It lies in our healing.  In our hidden pain, in our subconscious fear, our contained joy, and spontaneity. It lies in our laughter, in our tears, and in our surrender. It lies in the world of the invisible, the entombed and ignored.

The real challenge involves going into that place so terrifying and overwhelming, that many of us spend most of our waking lives committed to shutting down every and any real road to that bridge. Any distraction will do. Drugs, sex, food, drama, TV, Personal Development courses, even meditating and chanting mantras can all work well as strategies to ‘avoid the void’.

It’s like this.  Imagine a giant bunch of weeds growing in front of us on our life path. A huge, sun blocking, thorny thicket of weeds, 50 feet high, 10 feet wide and 20 feet deep. All our patterns, our issues, our sabotage, are all there in this monstrosity. Yes, we have some serious tools at our disposal.  We’ve done the ‘inner work’ right?  We’ve done every ceremony, every ritual, we’ve drunk sacred medicine and now we have our spiritual axe and a machete of intention and we know how to use them. We hack and cut,  with determination and commitment and purpose.  And some weeds start to come down. We get a glimpse of the light beyond, the hope of progress. But, as we step forward, new weeds rear up again and quickly block our path and the light beyond. We are back to square one and begin, once again, to hack away at this giant obstacle. We get a bigger axe, a sharper sword, we develop our technique and stamina but no matter how much we try, we cannot overcome this giant monster.

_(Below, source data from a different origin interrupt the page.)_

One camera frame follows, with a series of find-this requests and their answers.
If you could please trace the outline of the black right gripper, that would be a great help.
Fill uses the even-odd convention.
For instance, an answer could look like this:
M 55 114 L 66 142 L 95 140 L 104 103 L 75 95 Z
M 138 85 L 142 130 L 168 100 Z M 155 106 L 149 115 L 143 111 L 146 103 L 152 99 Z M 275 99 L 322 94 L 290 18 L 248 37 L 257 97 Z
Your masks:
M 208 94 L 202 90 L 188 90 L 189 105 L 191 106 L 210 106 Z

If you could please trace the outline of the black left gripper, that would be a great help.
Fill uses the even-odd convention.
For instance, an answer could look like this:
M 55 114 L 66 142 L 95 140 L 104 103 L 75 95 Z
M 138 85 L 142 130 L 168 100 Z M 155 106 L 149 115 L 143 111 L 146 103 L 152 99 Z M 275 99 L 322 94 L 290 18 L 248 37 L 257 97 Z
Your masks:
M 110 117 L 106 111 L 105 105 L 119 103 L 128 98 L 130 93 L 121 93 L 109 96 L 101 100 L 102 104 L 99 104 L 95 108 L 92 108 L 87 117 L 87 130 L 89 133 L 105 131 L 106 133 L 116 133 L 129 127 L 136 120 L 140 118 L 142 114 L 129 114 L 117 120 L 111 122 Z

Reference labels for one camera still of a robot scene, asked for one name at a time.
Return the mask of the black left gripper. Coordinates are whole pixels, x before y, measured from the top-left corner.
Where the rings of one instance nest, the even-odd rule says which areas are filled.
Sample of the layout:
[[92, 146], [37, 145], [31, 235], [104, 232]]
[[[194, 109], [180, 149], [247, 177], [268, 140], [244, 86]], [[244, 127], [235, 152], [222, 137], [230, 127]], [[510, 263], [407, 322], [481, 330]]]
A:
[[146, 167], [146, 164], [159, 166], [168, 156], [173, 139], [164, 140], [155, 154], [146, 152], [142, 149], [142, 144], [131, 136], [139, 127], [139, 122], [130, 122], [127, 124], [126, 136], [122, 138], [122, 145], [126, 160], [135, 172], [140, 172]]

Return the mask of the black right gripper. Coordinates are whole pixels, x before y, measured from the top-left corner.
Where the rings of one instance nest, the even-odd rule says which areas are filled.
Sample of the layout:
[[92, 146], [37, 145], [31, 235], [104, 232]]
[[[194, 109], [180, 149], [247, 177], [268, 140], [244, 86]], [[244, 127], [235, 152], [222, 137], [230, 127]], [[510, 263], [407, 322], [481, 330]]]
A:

These weeds are being fed in the world of the invisible. The subconscious realm. Deep in the soil of our long forgotten, unresolved pain, frustration, abandonment, loneliness and sadness.  These roots feed and support this insatiable organism.

There is only one way to stop this cycle of perpetual struggle. We need to forget about the weeds we can see. We need to forget about the stories, the content, the ‘stuff’ that makes up our conscious lives.

We need to stop chopping. We need to start digging!

Dropping our axes, dropping our technique and our determination, we fall to our knees and surrender to the reality that we need to venture into the darkness – to descend into our interior.  This is when we fully understand that we can no more access our subconscious through the conscious mind than we can force ourselves to fall asleep at night.

We have to use a much more primal power to connect to this hidden inner world – to access the protected parts of our brain that contain and store all our wounds, pain and trauma. We have to use our basic primal energies.  Like a newborn child, as yet un-enslaved by thought, we have to reconnect to our laughter and intrinsic joy, and we have to connect with our tears.  Fully, deeply, and in utter abandon and surrender.

Now, we are digging.

As our hands push into the dark damp soil, as we journey into our hidden depths, using nothing but our receptivity and presence, we begin to enter into a different state of awareness. We are exploring without our minds. Just using our pure primal energies. Inviting both the repressed joy and pain to surface.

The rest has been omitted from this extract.